Employees at a distance is a trend that continues to grow year after year. According to a Gallup Survey of 2017, as reported in the New York Times, 43% of employees worked at least part of the time remotely.
For some bosses, the idea of a remote computer evokes images of careless employees: watching Netflix, surfing on Facebook and taking an occasional break to check their work email. While the same Gallup Survey shows that this is an unfounded perception – most remote workers reported a greater commitment than their counterparts in the office – it can still be a challenge for managers to know what is the best way to support your team from afar
We will analyze some of the best management tips to keep your remote workers engaged, happy and productive.

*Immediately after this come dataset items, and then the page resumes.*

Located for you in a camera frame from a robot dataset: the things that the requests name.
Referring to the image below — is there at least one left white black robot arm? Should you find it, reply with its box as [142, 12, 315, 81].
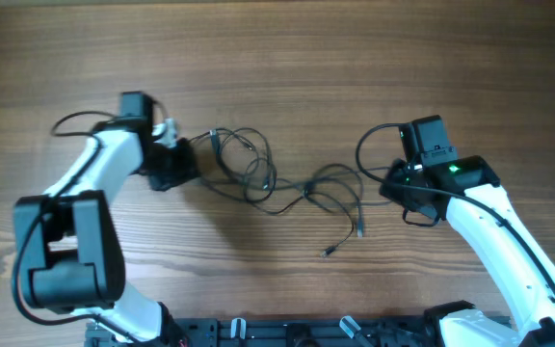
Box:
[11, 92, 199, 346]

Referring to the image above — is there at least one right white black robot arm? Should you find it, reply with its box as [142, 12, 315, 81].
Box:
[380, 116, 555, 346]

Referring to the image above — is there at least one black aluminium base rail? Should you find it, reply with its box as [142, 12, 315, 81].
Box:
[83, 315, 515, 347]

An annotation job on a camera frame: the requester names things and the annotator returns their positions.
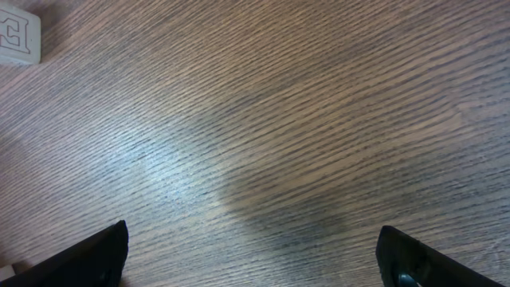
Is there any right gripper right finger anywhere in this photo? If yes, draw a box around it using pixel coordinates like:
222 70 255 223
375 226 504 287

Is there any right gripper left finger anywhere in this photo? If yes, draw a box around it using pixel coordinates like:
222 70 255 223
1 220 129 287

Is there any wooden block red edge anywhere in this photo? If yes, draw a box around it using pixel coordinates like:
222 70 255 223
1 2 41 65

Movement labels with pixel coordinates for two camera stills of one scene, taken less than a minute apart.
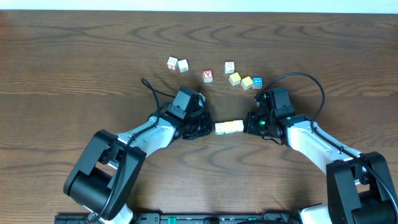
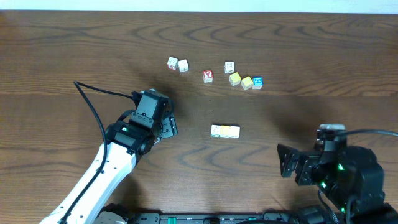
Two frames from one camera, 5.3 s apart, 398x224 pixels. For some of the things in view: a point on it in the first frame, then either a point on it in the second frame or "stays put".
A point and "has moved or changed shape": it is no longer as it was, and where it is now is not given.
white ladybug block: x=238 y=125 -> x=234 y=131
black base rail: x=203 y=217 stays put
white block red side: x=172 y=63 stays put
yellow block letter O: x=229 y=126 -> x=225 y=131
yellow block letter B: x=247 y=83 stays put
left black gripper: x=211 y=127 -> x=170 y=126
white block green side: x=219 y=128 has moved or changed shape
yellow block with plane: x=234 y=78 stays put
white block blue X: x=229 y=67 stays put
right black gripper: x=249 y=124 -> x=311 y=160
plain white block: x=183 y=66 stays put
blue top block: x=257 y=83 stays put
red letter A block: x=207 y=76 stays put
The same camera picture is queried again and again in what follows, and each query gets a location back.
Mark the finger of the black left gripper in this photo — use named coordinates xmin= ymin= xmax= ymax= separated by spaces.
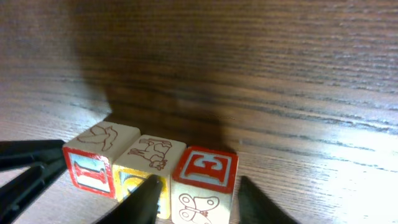
xmin=1 ymin=140 xmax=65 ymax=171
xmin=1 ymin=159 xmax=67 ymax=224

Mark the red I wooden block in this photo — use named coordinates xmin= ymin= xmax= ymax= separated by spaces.
xmin=62 ymin=121 xmax=141 ymax=198

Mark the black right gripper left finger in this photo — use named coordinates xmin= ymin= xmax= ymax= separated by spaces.
xmin=95 ymin=175 xmax=163 ymax=224

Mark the green R wooden block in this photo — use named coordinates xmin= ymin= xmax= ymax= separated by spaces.
xmin=171 ymin=146 xmax=239 ymax=224

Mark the yellow O wooden block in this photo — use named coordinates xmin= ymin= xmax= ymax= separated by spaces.
xmin=113 ymin=134 xmax=187 ymax=219

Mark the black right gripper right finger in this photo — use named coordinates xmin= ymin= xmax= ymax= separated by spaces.
xmin=238 ymin=176 xmax=298 ymax=224

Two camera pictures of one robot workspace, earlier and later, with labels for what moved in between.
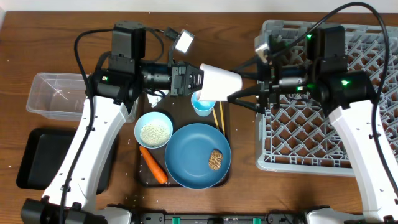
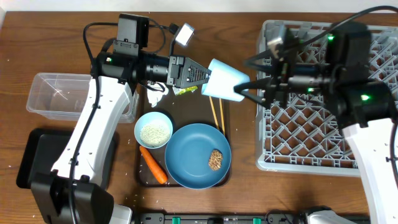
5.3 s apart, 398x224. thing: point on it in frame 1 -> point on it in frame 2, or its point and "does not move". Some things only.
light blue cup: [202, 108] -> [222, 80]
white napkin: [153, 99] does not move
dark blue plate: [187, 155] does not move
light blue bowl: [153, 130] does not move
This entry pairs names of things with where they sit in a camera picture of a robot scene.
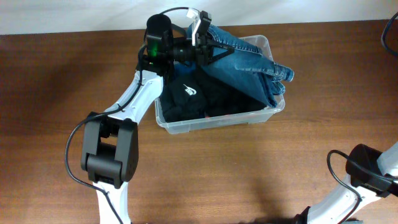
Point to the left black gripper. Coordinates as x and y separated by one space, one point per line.
201 50

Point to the blue denim jeans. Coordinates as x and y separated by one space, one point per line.
248 69

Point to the black garment with red trim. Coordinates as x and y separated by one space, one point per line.
223 99

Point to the black Nike garment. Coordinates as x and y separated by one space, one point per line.
182 99

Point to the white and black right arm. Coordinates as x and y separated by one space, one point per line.
370 176

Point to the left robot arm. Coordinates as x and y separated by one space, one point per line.
110 150

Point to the clear plastic storage bin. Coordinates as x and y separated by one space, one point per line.
178 127

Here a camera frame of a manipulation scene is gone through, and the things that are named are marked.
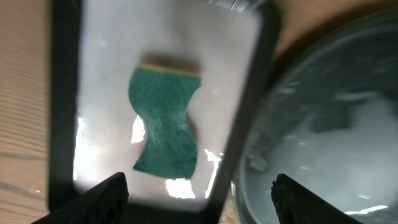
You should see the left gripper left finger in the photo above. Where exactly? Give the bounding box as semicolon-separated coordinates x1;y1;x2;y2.
32;172;129;224

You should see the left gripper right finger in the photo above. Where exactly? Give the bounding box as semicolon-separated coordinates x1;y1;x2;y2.
271;174;362;224

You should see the green yellow sponge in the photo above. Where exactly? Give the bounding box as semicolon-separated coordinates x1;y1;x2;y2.
128;64;201;179

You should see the black rectangular soap tray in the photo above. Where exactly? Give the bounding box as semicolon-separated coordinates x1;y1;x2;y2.
48;0;280;223

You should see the round black tray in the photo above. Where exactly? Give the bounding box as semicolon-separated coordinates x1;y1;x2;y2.
231;7;397;223

#1. Create a virtual space for meetings
If you are managing a team that spans across the country or the world, it can be easy to overlook the simple fact that you are still a team. You will want to create a sense of camaraderie and trust among the group, and the best way to do that is to create a virtual meeting place. It does not have to be anything elegant or formal. Whether it’s a small business with a small budget, a Facebook group or Slack channel, where people can share important business ideas or the latest silly cat video to help the team spend a long week of work, it offers them all an online place to congregate, meet and stay in touch.
If your company has the means to buy a solution designed specifically for remote computers, you can consider a platform like Sococo, which recreates the traditional configuration of the office in the virtual world and allows your team to communicate with each other easily.
#2. Set clear expectations
As a manager, it is essential that you have clear expectations for any team, virtual or otherwise, but it is particularly important when managing people remotely.
Be sure to meet regularly with employees one-on-one (either virtually or in person). Work with them to create an outline for your week, month and year, and set clear and metric goals to measure your success. Then, establish a schedule to review with that employee and a means to do so. Maybe that can be through an email at the end of each week in which your employee provides an overview of what they accomplished and what they will be addressing next week. Maybe it’s a bi-weekly Skype session.
Regardless of the expectations you set for your remote employees, make sure they are clear and consistent with all team members. This is especially important if you have some employees who work remotely and others who do not; all must be evaluated in the same rubric.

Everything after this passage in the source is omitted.